## [REQUIRED ACTION]
Please repeat the whole listing exactly, but leave out any picture it holds.
GIVEN MATERIAL below:
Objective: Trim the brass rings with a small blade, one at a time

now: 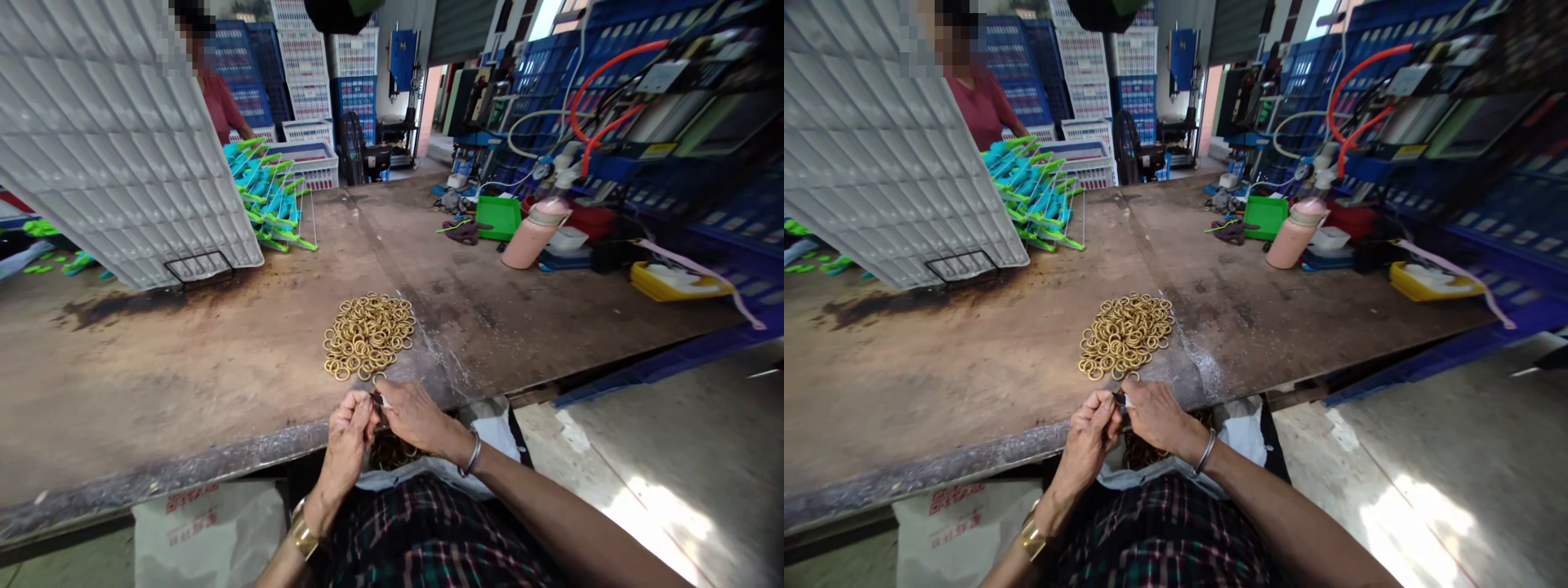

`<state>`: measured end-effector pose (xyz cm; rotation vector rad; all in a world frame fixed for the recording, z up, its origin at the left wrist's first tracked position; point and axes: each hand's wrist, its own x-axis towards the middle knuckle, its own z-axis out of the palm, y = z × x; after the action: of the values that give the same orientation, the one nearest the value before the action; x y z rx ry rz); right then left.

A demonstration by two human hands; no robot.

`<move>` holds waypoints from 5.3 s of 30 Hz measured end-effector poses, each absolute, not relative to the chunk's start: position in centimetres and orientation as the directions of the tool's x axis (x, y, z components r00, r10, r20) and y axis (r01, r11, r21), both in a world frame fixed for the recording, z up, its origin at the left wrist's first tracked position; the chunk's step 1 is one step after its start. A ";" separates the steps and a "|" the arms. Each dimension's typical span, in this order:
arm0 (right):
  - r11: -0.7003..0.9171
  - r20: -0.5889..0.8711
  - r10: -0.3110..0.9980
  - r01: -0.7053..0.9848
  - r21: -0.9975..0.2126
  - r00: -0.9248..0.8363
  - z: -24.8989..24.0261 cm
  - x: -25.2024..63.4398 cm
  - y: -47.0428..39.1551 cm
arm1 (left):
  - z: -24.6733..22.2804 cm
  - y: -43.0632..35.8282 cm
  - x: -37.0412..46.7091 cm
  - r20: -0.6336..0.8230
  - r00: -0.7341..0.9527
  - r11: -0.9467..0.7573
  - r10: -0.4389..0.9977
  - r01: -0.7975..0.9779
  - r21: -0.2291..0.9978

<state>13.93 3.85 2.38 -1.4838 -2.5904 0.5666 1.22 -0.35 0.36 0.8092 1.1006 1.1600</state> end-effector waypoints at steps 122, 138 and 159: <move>0.177 -0.032 0.962 0.711 -0.681 -0.270 -0.1 14.4 6.2 | 0.0 0.4 -0.3 -0.501 0.093 0.385 0.861 -0.763 0.519; -0.320 -0.323 0.875 0.071 -0.945 -0.362 0.7 13.3 4.7 | 0.2 -0.1 1.1 -0.085 -0.028 0.084 0.996 -0.042 0.996; 0.010 -0.117 0.930 0.344 -0.939 -0.348 1.6 12.9 4.8 | 0.3 -0.5 1.1 -0.304 0.153 0.339 0.940 -0.509 0.791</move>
<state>12.92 4.82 1.62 -1.3103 -1.7292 1.3424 1.10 -0.52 0.27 0.5910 0.8980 1.1300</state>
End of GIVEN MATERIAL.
## [RESPONSE BELOW]
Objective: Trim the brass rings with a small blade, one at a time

now: 

`<state>`: measured end-effector pose (xyz cm; rotation vector rad; all in a world frame fixed for the recording, z up, its origin at the left wrist's first tracked position; point and axes: each hand's wrist, its own x-axis towards the middle knuckle, its own z-axis out of the palm, y = z × x; after the action: of the values that give the same orientation, the one nearest the value before the action; x y z rx ry rz); right then left.

A demonstration by two human hands; no robot.

`<move>` holds waypoints from 5.3 s of 30 Hz measured end-effector poses, each absolute, not relative to the chunk's start: position in centimetres and orientation as the directions of the tool's x axis (x, y, z components r00, r10, r20) and y axis (r01, r11, r21), both in a world frame fixed for the recording, z up, its origin at the left wrist's first tracked position; the chunk's step 1 is one step after its start. A ";" separates the steps and a "|" the arms. Each dimension's typical span, in this order:
arm0 (right):
  - r11: -0.7003..0.9171
  - r20: -0.5889..0.8711
  - r10: -0.3110..0.9980
  - r01: -0.7053..0.9848
  - r21: -0.9975..0.2126
  - r00: -0.9248..0.8363
  - z: -24.8989..24.0261 cm
  - x: -25.2024..63.4398 cm
  - y: -47.0428..39.1551 cm
arm1 (left):
  - z: -24.6733..22.2804 cm
  - y: -43.0632..35.8282 cm
  - x: -37.0412..46.7091 cm
  - r20: -0.6336..0.8230
  - r00: -0.7341..0.9527
  - r11: -0.9467..0.7573
  - r10: -0.4389..0.9977
  - r01: -0.7975..0.9779
  - r21: -0.2291..0.9978

<state>13.93 3.85 2.38 -1.4838 -2.5904 0.5666 1.22 -0.35 0.36 0.8092 1.1006 1.1600</state> end-effector waypoints at steps 122, 138 and 159: <move>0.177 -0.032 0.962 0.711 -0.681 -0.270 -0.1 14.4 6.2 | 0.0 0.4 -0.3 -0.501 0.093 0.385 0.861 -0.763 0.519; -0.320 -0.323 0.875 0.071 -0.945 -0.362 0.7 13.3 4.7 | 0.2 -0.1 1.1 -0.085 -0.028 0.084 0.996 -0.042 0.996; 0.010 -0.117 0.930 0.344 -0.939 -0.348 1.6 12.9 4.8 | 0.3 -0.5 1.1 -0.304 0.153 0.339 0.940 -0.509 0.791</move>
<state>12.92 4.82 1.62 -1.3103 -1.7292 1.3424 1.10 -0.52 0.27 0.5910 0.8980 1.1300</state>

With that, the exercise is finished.